#### [What the task requires]
For the records below, count the lines containing the word "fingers" and reply with the number alone.

Data records: Begin

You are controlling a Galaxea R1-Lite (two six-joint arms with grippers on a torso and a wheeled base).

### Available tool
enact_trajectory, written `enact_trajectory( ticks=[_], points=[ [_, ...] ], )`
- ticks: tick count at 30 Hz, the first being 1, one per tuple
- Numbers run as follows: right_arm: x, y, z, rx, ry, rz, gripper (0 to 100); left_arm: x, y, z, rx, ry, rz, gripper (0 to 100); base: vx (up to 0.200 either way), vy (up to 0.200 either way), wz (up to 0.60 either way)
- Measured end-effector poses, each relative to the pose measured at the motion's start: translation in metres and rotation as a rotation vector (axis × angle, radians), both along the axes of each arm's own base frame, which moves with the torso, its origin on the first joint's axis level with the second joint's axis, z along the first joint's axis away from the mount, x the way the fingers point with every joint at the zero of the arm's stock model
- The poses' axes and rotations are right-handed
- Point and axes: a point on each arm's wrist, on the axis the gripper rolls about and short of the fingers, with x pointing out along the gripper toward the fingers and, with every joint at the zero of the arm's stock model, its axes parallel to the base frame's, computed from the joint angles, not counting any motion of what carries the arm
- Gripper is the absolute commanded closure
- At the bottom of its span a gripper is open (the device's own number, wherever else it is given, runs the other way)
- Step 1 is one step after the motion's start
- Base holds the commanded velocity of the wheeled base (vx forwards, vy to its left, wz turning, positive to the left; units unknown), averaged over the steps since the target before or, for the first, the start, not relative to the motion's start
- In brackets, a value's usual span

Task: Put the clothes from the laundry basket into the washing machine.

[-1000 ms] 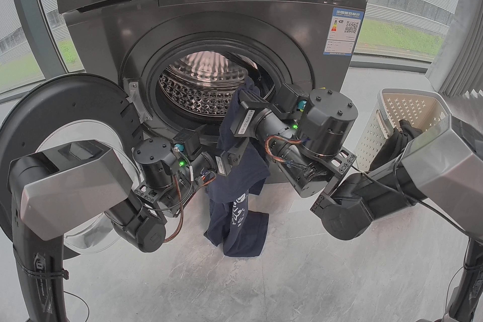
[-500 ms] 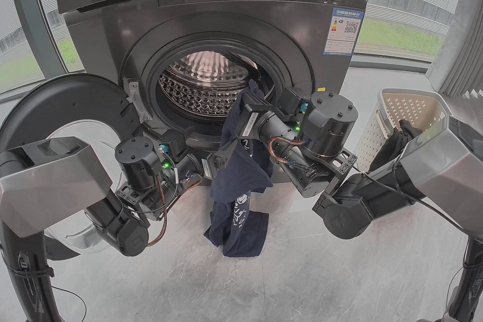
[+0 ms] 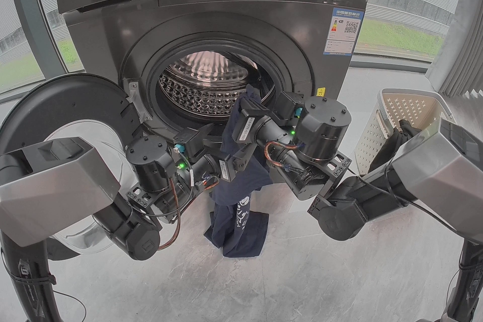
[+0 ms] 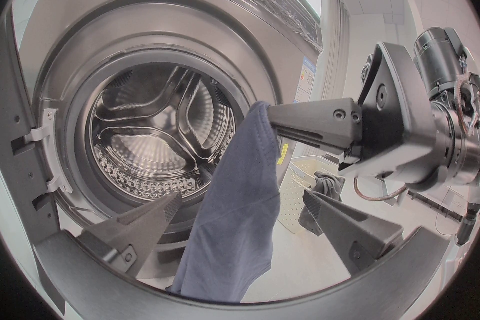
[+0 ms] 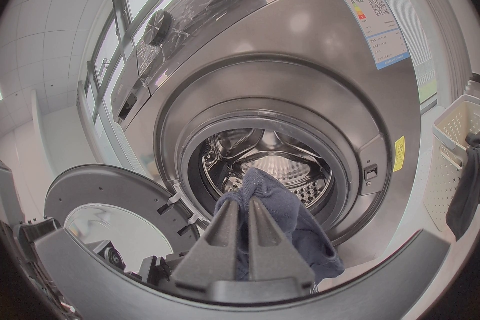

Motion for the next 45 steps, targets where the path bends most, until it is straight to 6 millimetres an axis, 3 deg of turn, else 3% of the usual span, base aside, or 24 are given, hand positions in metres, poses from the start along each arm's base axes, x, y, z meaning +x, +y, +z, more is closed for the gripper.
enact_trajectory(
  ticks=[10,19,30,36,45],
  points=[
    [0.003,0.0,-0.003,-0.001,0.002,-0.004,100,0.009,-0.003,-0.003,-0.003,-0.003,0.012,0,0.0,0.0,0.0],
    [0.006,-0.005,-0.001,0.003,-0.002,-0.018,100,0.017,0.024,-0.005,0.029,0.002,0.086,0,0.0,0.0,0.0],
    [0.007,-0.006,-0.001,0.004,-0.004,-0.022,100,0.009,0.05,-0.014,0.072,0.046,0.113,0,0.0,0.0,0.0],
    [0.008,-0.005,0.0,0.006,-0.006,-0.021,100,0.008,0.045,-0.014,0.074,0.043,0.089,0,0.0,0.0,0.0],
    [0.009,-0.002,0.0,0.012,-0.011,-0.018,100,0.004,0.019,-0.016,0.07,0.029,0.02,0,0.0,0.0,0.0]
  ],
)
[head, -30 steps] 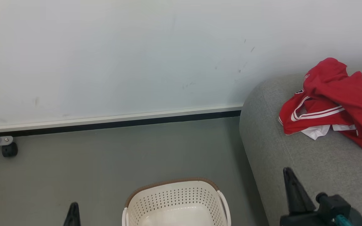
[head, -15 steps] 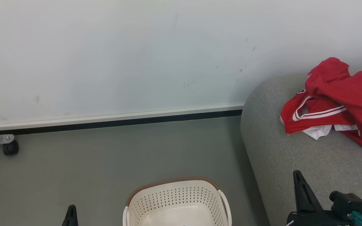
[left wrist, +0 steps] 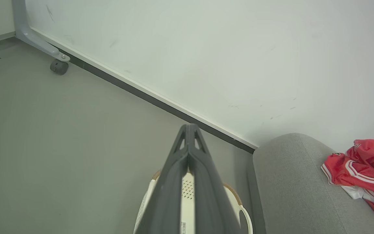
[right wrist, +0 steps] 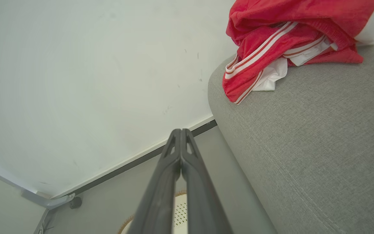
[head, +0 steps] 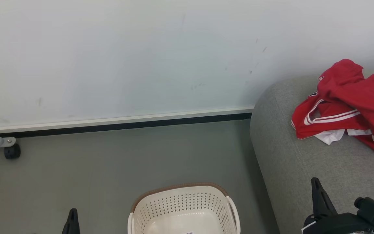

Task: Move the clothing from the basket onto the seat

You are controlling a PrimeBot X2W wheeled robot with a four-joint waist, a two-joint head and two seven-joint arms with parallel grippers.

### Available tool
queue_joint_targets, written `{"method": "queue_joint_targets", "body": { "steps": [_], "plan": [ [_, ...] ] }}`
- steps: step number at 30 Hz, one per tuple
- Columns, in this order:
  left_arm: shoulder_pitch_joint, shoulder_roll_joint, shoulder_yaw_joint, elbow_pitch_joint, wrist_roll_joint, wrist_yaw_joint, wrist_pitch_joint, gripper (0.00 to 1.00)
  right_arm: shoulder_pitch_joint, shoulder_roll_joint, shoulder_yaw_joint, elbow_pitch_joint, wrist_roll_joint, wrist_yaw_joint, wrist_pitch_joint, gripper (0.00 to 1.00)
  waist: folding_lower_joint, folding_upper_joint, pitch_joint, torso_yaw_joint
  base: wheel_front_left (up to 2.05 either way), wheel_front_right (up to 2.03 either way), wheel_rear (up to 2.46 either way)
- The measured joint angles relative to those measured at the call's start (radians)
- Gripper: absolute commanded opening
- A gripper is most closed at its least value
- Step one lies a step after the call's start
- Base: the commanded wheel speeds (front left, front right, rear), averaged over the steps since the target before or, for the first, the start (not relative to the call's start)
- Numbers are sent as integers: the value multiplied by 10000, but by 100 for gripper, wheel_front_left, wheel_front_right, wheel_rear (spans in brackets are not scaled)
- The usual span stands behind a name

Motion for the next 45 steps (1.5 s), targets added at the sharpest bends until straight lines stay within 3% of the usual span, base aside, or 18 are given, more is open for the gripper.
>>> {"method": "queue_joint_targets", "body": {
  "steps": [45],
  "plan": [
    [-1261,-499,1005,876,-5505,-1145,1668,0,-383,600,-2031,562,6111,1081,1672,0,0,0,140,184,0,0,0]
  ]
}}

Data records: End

#### [Exercise output]
2